**PROBLEM TO SOLVE:** Only the number is wanted: state how many lines of the data below contain the word "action".

==========

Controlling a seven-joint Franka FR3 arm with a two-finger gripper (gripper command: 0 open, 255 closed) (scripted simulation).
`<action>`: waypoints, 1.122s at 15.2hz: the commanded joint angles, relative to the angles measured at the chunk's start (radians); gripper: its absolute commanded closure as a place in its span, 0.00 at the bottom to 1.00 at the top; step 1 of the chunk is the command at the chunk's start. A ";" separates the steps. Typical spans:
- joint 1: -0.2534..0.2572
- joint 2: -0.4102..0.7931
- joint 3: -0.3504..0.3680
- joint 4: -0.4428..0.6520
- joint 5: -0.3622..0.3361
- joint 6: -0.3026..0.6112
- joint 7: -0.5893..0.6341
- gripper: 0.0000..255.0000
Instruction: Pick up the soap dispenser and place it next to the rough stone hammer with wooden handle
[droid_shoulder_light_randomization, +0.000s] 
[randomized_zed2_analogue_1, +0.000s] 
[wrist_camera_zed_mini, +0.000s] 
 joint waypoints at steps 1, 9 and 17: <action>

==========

**RESULT OF THE EXERCISE:** 2